Как человек молодой и пылкий, к тому же изрядно разгорячённый парижскими острыми приправами и соусами Фомы и княжескими тонкими винами, Михайло Салтыков, вопреки всем инструкциям, вызвал скоро в монастырь жену с хорошенькими служанками, и вскоре из кельи узника донёсся весёлый женский смех и в мужском монастыре задорно замелькали женские юбки.
Монастырское начальство схватилось за голову, и келарь Соловецкого монастыря излил свой слёзный вопль в жалобе на Высочайшее имя.
— «И чинят те ветроходные жёнки Соловецкому монастырю немалое зазрение, и монахам и трудникам нашим от них всегдашний соблазн!» — с горловым смехом перечитывала Анна Иоанновна за утренним кофе слёзную жалобу соловецкого келаря. — Нет, ты только подумай, Иоганн! Наш старый греховодник и в монастыре не уймётся!
— Потребно строго наказать его за сей грех перед Богом, примерно наказать! — злобно сказала Бенигна, жена Бирона. Утренний кофе Анна пила с Биронами втроём, по-семейному.
Бирон, однако же, не любил, когда его в чём-то упреждали, и, несогласно покачав головой, молвил с важной рассудительностью:
— Чаю, во всём виноват здесь не Василий Лукич, а караульный офицер, в руках коего вся власть и сила. Потому сие ничтожное дело решать не тебе, Анна, а Сенату. На то он и Правительствующий, Сенат-то!
На том и порешили: передать женский вопрос в Сенат.

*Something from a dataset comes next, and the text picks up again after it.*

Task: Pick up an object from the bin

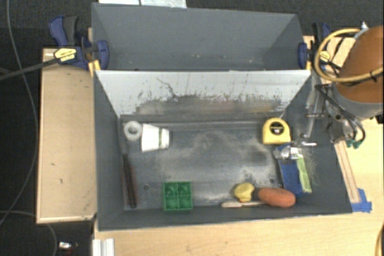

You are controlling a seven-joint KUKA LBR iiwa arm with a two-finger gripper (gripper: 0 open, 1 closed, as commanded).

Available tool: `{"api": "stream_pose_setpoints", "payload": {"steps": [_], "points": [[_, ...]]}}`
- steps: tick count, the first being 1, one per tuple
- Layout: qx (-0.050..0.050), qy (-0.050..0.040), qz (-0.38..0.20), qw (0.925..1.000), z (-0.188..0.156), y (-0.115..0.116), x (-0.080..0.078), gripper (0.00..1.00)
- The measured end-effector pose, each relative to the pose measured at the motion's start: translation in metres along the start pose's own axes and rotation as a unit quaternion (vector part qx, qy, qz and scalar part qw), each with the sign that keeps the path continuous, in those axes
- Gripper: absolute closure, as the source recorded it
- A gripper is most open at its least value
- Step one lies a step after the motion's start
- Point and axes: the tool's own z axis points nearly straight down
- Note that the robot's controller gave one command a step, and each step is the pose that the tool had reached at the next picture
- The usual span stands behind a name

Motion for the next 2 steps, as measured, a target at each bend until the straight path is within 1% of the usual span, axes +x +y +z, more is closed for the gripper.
{"api": "stream_pose_setpoints", "payload": {"steps": [1, 2], "points": [[0.001, -0.0039, -0.002, 1.0, -0.005, 0.001, -0.001, 0.0], [0.001, -0.0046, -0.015, 0.9999, 0.032, -0.008, 0.045, 0.0]]}}
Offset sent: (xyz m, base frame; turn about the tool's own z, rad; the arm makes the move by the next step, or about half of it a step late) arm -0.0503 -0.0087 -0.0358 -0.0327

И вскоре пришёл на Соловки сенатский указ: «капитану Михайле Салтыкову впредь не держать в монастыре свою жёнку и горничных, а выслать оных вон, поскольку в монастыре от самого начала женскому полу жительства не было...» Михайло Салтыков указу повиновался, женщин отослали, и снова потянулись долгие ссыльные дни.
Лишённый близости прекрасного пола и остроумных собеседников, Василий Лукич вскоре вновь впал в чёрную меланхолию, от коей случилась с ним в холодные зимние дни тяжёлая болезнь. Маленькая печурка, сложенная с разрешения Игнатия Вологды в его пристенной каюте, топилась по-чёрному, и Василий Лукич страдал днём и ночью от тяжких головных болей. Но стоило потушить огонь в печке, как через час в каменном мешке на стенах появлялась борода из инея, и две пуховые перины, меж коими был втиснут Василий Лукич, не спасали от ледяного холода.
От такой жизни между огнём и льдами Василий Лукич ослабел волею и впал как бы в забытье. То ему мерещилось, что он вовсе и не в Соловках, а на берегу версальских запруд, и тысячи огней карнавального фейерверка отражаются в тёмном стекле вод; то он шёл по весенним улицам славного Копенгагена, и нежно и сладко пахли цветущие липы на бульваре; а вот он уже слышит звуки мазурки и мчится с пани Еленкой в лихом танце на пышном балу в Варшаве. Но не успел он обнять пани Еленку, как грозно и мрачно загудел Борисович — огромный колокол, подарок Соловецкому монастырю от Бориса Годунова, и Василий Лукич вынырнул из сладкого забвения и снова увидел себя в каменном ледяном мешке, окутанном сизым дымком с угарцем.